### [What needs to be done]
In the records below, find the line containing "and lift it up" and the line containing "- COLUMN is"; please repeat exactly the lines from one to the other, both included, and nothing more.

Supplied records below:

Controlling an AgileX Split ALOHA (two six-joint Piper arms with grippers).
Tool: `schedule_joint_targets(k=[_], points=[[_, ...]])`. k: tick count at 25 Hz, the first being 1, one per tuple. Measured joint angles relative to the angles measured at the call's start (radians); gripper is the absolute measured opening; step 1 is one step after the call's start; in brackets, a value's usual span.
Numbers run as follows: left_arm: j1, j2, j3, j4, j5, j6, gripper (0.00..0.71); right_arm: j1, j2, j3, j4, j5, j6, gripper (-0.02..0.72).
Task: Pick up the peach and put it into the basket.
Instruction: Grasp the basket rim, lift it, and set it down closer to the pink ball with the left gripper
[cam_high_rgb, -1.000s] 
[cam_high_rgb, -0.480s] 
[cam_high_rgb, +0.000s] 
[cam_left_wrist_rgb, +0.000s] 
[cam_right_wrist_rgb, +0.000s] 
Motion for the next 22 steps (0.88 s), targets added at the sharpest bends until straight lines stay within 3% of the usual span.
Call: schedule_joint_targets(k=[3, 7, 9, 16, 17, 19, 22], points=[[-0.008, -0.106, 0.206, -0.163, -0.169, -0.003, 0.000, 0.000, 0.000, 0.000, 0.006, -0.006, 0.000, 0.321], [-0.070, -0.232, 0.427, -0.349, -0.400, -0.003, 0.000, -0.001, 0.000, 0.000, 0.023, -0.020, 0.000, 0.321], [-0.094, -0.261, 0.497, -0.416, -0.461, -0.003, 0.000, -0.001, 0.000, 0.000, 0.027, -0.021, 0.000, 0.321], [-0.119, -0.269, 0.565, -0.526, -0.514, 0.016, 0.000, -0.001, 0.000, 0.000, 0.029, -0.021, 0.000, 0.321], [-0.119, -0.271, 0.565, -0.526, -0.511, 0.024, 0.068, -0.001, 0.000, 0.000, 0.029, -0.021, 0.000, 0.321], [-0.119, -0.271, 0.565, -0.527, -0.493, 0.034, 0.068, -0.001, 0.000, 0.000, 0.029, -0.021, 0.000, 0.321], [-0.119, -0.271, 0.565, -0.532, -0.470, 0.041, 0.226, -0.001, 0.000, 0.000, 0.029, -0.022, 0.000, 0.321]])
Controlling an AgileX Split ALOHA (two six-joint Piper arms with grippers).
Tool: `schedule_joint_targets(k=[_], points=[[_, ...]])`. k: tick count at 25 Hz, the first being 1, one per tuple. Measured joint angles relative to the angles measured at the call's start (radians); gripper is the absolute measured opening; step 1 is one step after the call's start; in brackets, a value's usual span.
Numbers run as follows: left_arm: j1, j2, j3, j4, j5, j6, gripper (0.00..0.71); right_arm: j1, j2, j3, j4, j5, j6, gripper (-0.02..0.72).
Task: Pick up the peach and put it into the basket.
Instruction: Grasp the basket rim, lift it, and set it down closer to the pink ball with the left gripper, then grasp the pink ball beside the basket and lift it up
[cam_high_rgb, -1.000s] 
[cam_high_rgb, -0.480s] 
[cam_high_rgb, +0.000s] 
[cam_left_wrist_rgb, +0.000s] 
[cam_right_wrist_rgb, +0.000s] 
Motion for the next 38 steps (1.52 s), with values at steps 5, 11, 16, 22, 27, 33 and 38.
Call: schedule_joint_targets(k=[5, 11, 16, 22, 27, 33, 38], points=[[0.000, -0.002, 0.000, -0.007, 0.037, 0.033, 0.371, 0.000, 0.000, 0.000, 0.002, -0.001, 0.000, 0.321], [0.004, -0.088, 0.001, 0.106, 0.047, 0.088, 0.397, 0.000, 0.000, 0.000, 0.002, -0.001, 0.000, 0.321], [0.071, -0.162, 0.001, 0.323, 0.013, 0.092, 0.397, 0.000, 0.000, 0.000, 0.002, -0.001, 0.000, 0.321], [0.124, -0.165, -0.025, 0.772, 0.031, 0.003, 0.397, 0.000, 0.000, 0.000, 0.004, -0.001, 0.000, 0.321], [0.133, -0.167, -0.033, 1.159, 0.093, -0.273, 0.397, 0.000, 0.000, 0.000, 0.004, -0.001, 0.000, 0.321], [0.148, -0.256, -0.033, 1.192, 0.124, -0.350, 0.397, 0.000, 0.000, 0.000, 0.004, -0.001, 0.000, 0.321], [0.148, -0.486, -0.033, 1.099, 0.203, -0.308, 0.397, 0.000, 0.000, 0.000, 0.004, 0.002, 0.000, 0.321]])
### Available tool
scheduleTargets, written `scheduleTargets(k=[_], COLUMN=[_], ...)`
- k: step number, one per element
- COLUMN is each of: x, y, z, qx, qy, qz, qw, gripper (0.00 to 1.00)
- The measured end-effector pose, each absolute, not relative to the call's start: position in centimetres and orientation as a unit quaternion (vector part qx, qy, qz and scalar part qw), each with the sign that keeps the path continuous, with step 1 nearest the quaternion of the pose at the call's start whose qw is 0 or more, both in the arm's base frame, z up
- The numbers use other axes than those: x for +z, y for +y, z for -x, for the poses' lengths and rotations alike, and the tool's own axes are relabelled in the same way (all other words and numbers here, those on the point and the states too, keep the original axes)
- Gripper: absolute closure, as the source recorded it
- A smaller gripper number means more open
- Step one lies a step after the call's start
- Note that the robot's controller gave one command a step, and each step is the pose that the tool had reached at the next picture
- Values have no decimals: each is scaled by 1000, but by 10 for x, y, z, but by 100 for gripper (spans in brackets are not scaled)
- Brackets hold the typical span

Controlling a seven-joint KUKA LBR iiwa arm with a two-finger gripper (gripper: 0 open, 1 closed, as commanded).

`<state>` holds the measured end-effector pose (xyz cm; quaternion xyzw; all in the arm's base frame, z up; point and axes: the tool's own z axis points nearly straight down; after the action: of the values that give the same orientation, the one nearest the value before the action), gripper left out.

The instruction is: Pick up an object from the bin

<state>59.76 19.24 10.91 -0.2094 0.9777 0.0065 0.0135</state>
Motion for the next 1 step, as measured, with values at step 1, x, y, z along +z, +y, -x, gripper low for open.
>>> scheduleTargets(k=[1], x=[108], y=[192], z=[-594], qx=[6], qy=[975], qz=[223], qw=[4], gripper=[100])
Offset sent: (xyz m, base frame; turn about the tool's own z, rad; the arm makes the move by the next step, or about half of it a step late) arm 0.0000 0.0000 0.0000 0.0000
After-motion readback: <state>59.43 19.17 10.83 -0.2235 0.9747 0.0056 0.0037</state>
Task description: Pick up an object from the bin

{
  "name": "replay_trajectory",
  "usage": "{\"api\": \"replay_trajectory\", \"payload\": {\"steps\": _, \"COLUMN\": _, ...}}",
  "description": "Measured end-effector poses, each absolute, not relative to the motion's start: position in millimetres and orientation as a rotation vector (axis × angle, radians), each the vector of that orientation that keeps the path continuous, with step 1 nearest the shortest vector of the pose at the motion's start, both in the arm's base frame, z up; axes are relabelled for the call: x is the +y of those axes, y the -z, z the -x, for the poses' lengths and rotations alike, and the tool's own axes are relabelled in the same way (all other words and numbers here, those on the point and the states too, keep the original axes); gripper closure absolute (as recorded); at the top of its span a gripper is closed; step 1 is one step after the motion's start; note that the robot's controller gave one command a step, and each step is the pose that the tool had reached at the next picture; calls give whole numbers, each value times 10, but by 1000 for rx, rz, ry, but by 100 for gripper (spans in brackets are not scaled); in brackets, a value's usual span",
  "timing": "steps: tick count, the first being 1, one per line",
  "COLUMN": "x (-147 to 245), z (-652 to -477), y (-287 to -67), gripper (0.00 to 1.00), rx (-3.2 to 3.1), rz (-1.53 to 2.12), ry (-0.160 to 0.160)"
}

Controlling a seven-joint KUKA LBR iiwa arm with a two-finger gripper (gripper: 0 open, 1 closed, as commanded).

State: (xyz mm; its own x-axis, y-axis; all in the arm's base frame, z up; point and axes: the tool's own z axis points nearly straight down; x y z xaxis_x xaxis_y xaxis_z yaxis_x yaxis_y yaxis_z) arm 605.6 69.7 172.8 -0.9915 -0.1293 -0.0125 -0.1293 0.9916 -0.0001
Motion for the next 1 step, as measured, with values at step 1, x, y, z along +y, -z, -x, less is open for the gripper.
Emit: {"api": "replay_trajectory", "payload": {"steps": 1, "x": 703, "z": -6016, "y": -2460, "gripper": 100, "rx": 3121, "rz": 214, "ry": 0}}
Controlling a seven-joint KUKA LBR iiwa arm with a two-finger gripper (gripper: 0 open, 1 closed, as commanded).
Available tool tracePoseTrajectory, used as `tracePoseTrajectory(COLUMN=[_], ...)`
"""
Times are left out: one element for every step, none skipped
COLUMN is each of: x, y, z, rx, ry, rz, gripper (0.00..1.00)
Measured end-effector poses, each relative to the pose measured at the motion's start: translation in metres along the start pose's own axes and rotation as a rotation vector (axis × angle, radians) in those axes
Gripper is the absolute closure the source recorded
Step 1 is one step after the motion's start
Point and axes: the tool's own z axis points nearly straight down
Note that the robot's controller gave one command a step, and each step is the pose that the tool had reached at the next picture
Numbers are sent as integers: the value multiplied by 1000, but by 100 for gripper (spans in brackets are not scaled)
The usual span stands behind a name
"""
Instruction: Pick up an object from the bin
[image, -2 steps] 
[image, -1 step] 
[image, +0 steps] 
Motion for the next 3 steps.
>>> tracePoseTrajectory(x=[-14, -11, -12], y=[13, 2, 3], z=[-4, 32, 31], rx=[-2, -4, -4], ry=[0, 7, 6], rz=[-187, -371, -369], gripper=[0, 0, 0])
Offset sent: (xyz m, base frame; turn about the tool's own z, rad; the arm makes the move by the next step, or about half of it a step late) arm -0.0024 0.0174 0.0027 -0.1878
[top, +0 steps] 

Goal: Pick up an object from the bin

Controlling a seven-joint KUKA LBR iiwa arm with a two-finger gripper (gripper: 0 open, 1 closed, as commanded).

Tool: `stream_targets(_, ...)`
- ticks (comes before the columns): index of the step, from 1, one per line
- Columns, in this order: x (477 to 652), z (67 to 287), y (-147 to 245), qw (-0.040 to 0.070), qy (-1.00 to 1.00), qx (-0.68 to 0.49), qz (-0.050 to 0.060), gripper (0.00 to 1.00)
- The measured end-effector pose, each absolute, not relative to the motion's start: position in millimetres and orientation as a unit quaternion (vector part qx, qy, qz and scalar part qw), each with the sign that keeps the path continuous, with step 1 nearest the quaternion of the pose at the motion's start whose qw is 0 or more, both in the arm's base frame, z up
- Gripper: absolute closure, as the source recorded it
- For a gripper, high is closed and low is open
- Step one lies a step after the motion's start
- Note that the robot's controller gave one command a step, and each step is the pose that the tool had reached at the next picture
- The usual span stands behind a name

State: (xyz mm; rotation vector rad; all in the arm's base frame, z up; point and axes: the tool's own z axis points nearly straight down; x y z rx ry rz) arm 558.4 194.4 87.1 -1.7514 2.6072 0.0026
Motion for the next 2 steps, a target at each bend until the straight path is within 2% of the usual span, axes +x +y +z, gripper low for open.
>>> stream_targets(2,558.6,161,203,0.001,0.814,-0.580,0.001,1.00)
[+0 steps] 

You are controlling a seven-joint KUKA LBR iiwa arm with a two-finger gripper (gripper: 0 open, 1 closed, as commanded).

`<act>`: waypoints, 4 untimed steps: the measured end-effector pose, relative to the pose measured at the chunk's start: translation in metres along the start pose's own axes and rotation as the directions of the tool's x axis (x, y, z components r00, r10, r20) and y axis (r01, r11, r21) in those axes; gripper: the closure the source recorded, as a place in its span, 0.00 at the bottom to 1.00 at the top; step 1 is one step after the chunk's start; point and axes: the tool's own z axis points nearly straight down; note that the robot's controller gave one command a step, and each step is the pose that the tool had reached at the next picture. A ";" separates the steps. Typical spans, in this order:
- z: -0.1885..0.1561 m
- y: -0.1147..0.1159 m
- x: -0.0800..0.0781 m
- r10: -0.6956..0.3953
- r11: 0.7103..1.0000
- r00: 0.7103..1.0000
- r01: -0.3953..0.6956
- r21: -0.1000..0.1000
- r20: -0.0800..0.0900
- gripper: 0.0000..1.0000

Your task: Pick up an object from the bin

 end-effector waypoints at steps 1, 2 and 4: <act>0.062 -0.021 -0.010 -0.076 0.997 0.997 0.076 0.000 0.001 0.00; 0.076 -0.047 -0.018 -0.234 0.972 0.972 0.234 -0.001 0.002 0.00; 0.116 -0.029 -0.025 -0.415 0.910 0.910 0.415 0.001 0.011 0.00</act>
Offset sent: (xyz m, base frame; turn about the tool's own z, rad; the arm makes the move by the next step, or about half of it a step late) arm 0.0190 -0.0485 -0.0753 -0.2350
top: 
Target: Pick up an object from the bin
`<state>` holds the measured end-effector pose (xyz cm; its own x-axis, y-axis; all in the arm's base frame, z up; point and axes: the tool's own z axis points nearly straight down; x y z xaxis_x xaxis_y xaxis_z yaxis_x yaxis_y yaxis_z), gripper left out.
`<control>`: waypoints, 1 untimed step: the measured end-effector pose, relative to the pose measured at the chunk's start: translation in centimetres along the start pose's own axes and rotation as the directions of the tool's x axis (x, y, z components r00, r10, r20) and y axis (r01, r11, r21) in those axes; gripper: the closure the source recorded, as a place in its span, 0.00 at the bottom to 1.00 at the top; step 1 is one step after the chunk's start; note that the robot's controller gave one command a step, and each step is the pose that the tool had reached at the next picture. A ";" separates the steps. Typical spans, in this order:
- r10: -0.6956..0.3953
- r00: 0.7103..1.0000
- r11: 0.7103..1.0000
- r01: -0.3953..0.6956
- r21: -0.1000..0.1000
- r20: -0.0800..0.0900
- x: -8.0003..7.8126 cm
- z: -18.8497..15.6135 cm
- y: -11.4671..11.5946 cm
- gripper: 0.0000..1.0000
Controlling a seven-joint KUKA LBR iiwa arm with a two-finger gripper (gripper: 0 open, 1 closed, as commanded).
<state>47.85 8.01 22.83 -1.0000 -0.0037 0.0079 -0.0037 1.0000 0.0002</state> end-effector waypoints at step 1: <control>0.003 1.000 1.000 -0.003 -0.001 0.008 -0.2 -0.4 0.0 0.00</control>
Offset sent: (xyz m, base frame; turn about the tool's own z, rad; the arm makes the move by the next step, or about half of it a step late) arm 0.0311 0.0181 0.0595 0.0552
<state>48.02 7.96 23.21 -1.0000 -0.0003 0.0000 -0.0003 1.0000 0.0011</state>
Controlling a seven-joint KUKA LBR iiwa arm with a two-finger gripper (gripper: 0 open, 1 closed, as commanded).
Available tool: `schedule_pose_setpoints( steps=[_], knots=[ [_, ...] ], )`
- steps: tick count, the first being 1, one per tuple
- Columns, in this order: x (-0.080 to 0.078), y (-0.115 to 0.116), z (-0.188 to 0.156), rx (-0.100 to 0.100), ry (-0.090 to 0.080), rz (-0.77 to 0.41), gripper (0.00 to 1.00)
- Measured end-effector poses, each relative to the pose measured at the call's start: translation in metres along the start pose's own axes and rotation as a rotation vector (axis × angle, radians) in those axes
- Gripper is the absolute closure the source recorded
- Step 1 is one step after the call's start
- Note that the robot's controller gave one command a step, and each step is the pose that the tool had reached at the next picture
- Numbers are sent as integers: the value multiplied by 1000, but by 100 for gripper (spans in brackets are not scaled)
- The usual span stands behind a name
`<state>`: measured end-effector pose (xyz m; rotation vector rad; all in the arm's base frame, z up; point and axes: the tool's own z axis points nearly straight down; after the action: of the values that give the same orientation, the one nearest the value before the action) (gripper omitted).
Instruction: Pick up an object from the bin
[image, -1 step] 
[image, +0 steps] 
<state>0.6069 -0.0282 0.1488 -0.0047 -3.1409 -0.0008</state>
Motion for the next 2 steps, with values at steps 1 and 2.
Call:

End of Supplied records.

### [Exercise response]
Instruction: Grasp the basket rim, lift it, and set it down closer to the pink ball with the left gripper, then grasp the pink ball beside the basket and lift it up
[cam_high_rgb, -1.000s] 
[cam_high_rgb, -0.480s] 
[cam_high_rgb, +0.000s] 
[cam_left_wrist_rgb, +0.000s] 
[cam_right_wrist_rgb, +0.000s] 
Motion for the next 38 steps (1.52 s), with values at steps 5, 11, 16, 22, 27, 33 and 38.
Call: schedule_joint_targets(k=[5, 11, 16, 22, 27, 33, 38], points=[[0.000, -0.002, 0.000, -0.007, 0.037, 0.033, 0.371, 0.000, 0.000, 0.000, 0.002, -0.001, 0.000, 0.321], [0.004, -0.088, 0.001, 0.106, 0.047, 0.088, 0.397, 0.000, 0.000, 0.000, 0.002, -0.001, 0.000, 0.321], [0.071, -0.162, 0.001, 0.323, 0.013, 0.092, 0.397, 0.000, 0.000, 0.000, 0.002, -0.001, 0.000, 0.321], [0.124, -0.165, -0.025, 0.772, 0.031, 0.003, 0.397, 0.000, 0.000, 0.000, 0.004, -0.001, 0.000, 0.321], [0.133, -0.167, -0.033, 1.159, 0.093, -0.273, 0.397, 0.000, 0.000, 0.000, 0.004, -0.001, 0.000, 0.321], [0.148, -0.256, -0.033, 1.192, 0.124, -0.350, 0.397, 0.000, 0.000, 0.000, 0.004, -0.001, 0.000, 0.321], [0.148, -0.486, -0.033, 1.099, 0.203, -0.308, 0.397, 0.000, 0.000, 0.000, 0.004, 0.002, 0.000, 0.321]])
### Available tool
scheduleTargets, written `scheduleTargets(k=[_], COLUMN=[_], ...)`
- k: step number, one per element
- COLUMN is each of: x, y, z, qx, qy, qz, qw, gripper (0.00 to 1.00)

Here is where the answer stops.